ある日、ある部室に激辛インスタントカレーが持ち込まれた。怖いもの見たさにその時部室にいた5人がウキウキでカレーをほおばった。その直後、あまりの辛さに彼らは悶え苦しんだ。地獄の業火に焼かれているかのような凄まじい痛みと熱さ。たちまち体中から汗が吹き出し胃の中で内容物が暴れまわっている。思考力がガタ落ちした彼らは奇妙な連帯感によって2巡目、3巡目とカレーを口にすると、段々とおかしなことを口走るようになっていった。
「なんで俺らだけこんな目に遭ってるんだ……?」
「みんなこの苦しみを知らずのうのうと授業受けてんだろ?」
「おかしいよなぁ、この苦しみを知らないなんて“可哀想”だよなぁ……」
「“コレ”、教えてあげなきゃね?だってズルいもんね?」
「ねー?」
彼らの目は血走っていたが光はなく、表情は翳り、声は地の底から響くような、はたまた道化のように無機質に弾んでおり、まさにこの世の終わりを体現したようだった。いつも明るく皆を笑わせていた朗らかなムードメーカーたちはたったひとつの劇物によって変えられてしまったのである。
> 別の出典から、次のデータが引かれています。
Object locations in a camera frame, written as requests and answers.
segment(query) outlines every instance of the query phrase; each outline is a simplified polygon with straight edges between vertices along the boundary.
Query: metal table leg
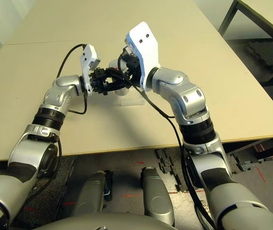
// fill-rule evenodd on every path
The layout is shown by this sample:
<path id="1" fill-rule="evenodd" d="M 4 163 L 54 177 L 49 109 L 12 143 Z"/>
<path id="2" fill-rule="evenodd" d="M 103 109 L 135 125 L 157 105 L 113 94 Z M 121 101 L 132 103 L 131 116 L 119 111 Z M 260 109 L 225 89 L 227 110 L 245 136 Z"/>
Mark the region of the metal table leg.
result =
<path id="1" fill-rule="evenodd" d="M 224 36 L 226 29 L 230 25 L 234 15 L 237 12 L 237 0 L 234 0 L 228 10 L 228 13 L 226 14 L 221 26 L 218 29 L 218 32 L 221 36 Z"/>

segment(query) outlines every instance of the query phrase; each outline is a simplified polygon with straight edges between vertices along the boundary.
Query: black cable
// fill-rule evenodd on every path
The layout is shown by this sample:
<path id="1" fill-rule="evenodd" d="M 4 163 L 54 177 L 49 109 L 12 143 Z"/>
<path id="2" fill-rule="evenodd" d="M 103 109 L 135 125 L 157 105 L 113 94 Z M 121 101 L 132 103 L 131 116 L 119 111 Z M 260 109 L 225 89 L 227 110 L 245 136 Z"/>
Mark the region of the black cable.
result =
<path id="1" fill-rule="evenodd" d="M 58 164 L 57 164 L 57 166 L 56 166 L 56 170 L 54 171 L 52 177 L 51 177 L 51 178 L 48 180 L 48 182 L 45 183 L 44 186 L 42 186 L 36 193 L 34 193 L 33 195 L 31 195 L 29 198 L 27 198 L 24 204 L 29 203 L 29 202 L 32 201 L 35 197 L 37 197 L 45 188 L 48 187 L 48 185 L 55 179 L 56 175 L 58 174 L 59 167 L 60 167 L 60 163 L 61 163 L 61 157 L 62 157 L 60 139 L 58 140 L 58 145 L 59 145 L 59 161 L 58 161 Z"/>
<path id="2" fill-rule="evenodd" d="M 71 50 L 69 50 L 69 52 L 66 54 L 66 57 L 64 58 L 64 60 L 63 60 L 63 62 L 62 62 L 62 64 L 61 64 L 61 66 L 60 66 L 60 68 L 59 68 L 59 72 L 58 72 L 56 78 L 59 78 L 60 73 L 61 73 L 61 71 L 62 71 L 62 69 L 63 69 L 63 67 L 64 67 L 64 65 L 65 65 L 65 63 L 66 63 L 66 61 L 67 61 L 67 59 L 68 59 L 68 57 L 70 56 L 70 54 L 71 54 L 76 48 L 79 48 L 79 47 L 85 48 L 85 44 L 78 44 L 78 45 L 74 46 Z M 78 112 L 78 111 L 74 111 L 74 110 L 68 110 L 68 112 L 71 112 L 71 113 L 74 113 L 74 114 L 81 114 L 81 115 L 85 114 L 85 113 L 86 113 L 86 110 L 87 110 L 87 92 L 85 92 L 85 90 L 84 90 L 83 97 L 84 97 L 84 111 L 83 111 L 83 112 Z"/>
<path id="3" fill-rule="evenodd" d="M 167 118 L 175 118 L 174 116 L 168 116 L 166 113 L 164 113 L 158 106 L 156 106 L 147 96 L 145 91 L 140 91 L 134 84 L 133 82 L 127 78 L 127 76 L 122 72 L 121 70 L 121 66 L 120 66 L 120 61 L 122 60 L 122 55 L 119 56 L 118 60 L 117 60 L 117 66 L 118 66 L 118 71 L 121 73 L 121 75 L 123 76 L 123 78 L 131 84 L 131 86 L 133 86 L 133 88 L 139 92 L 141 94 L 141 96 L 149 103 L 149 105 L 151 105 L 156 111 L 158 111 L 163 117 L 167 117 Z"/>
<path id="4" fill-rule="evenodd" d="M 74 111 L 74 110 L 68 110 L 68 112 L 71 112 L 71 113 L 74 113 L 74 114 L 81 114 L 81 115 L 83 115 L 83 114 L 85 114 L 86 113 L 86 111 L 87 111 L 87 91 L 84 91 L 84 93 L 83 93 L 83 98 L 84 98 L 84 111 L 83 112 L 78 112 L 78 111 Z"/>
<path id="5" fill-rule="evenodd" d="M 62 69 L 63 69 L 63 67 L 64 67 L 64 65 L 65 65 L 65 62 L 67 61 L 69 55 L 70 55 L 76 48 L 79 48 L 79 47 L 81 47 L 81 46 L 84 47 L 85 44 L 78 44 L 78 45 L 74 46 L 71 50 L 69 50 L 69 52 L 66 54 L 66 57 L 64 58 L 64 60 L 63 60 L 63 62 L 62 62 L 62 64 L 61 64 L 61 66 L 60 66 L 60 68 L 59 68 L 59 72 L 58 72 L 56 78 L 59 78 L 60 73 L 61 73 L 61 71 L 62 71 Z"/>
<path id="6" fill-rule="evenodd" d="M 200 199 L 198 198 L 197 194 L 196 194 L 196 191 L 190 181 L 190 178 L 189 178 L 189 174 L 188 174 L 188 171 L 187 171 L 187 168 L 186 168 L 186 165 L 185 165 L 185 160 L 184 160 L 184 152 L 183 152 L 183 147 L 182 147 L 182 144 L 181 144 L 181 141 L 180 141 L 180 137 L 179 137 L 179 134 L 177 132 L 177 129 L 175 127 L 175 125 L 173 124 L 173 122 L 170 120 L 170 116 L 168 116 L 166 113 L 164 113 L 159 107 L 157 107 L 153 102 L 151 102 L 148 98 L 148 96 L 146 95 L 145 91 L 140 91 L 134 84 L 133 82 L 128 79 L 124 73 L 122 72 L 121 70 L 121 66 L 120 66 L 120 61 L 122 59 L 122 55 L 119 56 L 118 58 L 118 61 L 117 61 L 117 66 L 118 66 L 118 70 L 119 72 L 121 73 L 121 75 L 123 76 L 123 78 L 125 80 L 127 80 L 128 83 L 130 83 L 135 89 L 137 92 L 139 92 L 143 98 L 156 110 L 159 112 L 159 114 L 162 115 L 162 117 L 164 117 L 170 124 L 171 126 L 173 127 L 174 131 L 175 131 L 175 134 L 176 134 L 176 137 L 177 137 L 177 140 L 178 140 L 178 144 L 179 144 L 179 148 L 180 148 L 180 153 L 181 153 L 181 168 L 182 168 L 182 174 L 183 174 L 183 178 L 184 178 L 184 181 L 185 181 L 185 184 L 188 188 L 188 191 L 190 192 L 190 196 L 194 202 L 194 204 L 197 206 L 197 208 L 199 209 L 199 211 L 201 212 L 201 214 L 205 217 L 205 219 L 208 221 L 208 223 L 215 229 L 215 225 L 214 225 L 214 222 L 213 220 L 211 219 L 211 217 L 209 216 L 209 214 L 207 213 L 207 211 L 204 209 L 204 207 L 202 206 L 202 203 L 200 201 Z"/>

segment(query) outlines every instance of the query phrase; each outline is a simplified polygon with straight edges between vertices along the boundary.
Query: black table frame
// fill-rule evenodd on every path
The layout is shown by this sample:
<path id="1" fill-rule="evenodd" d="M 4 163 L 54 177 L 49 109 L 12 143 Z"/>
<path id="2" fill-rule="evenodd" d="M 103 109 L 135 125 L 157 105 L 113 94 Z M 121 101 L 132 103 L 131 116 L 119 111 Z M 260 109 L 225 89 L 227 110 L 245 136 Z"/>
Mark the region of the black table frame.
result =
<path id="1" fill-rule="evenodd" d="M 218 29 L 218 32 L 221 36 L 223 36 L 230 25 L 233 17 L 235 16 L 237 11 L 241 11 L 245 14 L 249 19 L 251 19 L 254 23 L 256 23 L 262 30 L 264 30 L 268 35 L 273 38 L 273 26 L 267 24 L 267 22 L 259 17 L 259 15 L 252 12 L 249 8 L 243 5 L 240 1 L 234 0 L 221 24 Z M 273 77 L 265 82 L 260 82 L 261 86 L 273 86 Z"/>

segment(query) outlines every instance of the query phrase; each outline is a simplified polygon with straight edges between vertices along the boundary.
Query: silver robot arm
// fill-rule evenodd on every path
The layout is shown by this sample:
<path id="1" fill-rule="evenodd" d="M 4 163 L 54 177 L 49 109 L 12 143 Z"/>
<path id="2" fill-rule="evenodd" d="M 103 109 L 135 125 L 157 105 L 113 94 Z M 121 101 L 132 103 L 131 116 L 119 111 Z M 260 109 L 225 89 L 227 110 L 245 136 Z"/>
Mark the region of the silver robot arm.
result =
<path id="1" fill-rule="evenodd" d="M 10 224 L 23 206 L 37 180 L 51 174 L 56 161 L 59 131 L 69 104 L 78 95 L 91 93 L 89 70 L 99 59 L 91 45 L 80 57 L 83 74 L 59 77 L 45 94 L 33 122 L 29 124 L 8 160 L 8 169 L 0 175 L 0 226 Z"/>
<path id="2" fill-rule="evenodd" d="M 140 60 L 142 89 L 152 89 L 172 108 L 183 135 L 190 178 L 196 187 L 204 188 L 216 228 L 273 229 L 273 213 L 249 189 L 232 180 L 201 89 L 185 73 L 160 67 L 157 42 L 146 23 L 133 28 L 126 40 L 125 49 L 132 49 Z"/>

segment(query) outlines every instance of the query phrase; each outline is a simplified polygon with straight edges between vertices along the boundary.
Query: beige table
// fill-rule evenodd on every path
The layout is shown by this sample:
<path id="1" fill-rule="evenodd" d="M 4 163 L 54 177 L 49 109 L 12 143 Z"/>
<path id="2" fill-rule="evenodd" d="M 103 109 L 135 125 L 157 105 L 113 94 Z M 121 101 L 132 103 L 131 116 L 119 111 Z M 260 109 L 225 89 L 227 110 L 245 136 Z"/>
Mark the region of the beige table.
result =
<path id="1" fill-rule="evenodd" d="M 273 101 L 192 0 L 122 2 L 38 1 L 0 50 L 0 160 L 31 123 L 68 50 L 96 47 L 106 67 L 121 53 L 133 26 L 147 21 L 159 42 L 160 63 L 190 76 L 204 91 L 223 142 L 273 137 Z M 80 74 L 73 53 L 63 74 Z M 149 97 L 168 114 L 159 95 Z M 68 114 L 63 154 L 177 146 L 171 126 L 148 104 L 122 107 L 114 93 L 88 99 L 85 115 Z M 82 99 L 73 109 L 82 110 Z"/>
部室はあの瞬間、世界の闇の縮図と化した。彼らを止める者はなかった。余ったカレーを手に皆が部活仲間の場所へと向かうさまはハーメルンの笛の音にでも操られているかのようだった。一人、また一人と彼らは仲間を増やしていく。かつての友は皆標的。誰一人取り残さない、逃がさない。虚ろな目でゾンビのように広がっていく絶望の輪。
世界から辛味以外の味覚が消えるまで、あと、3日。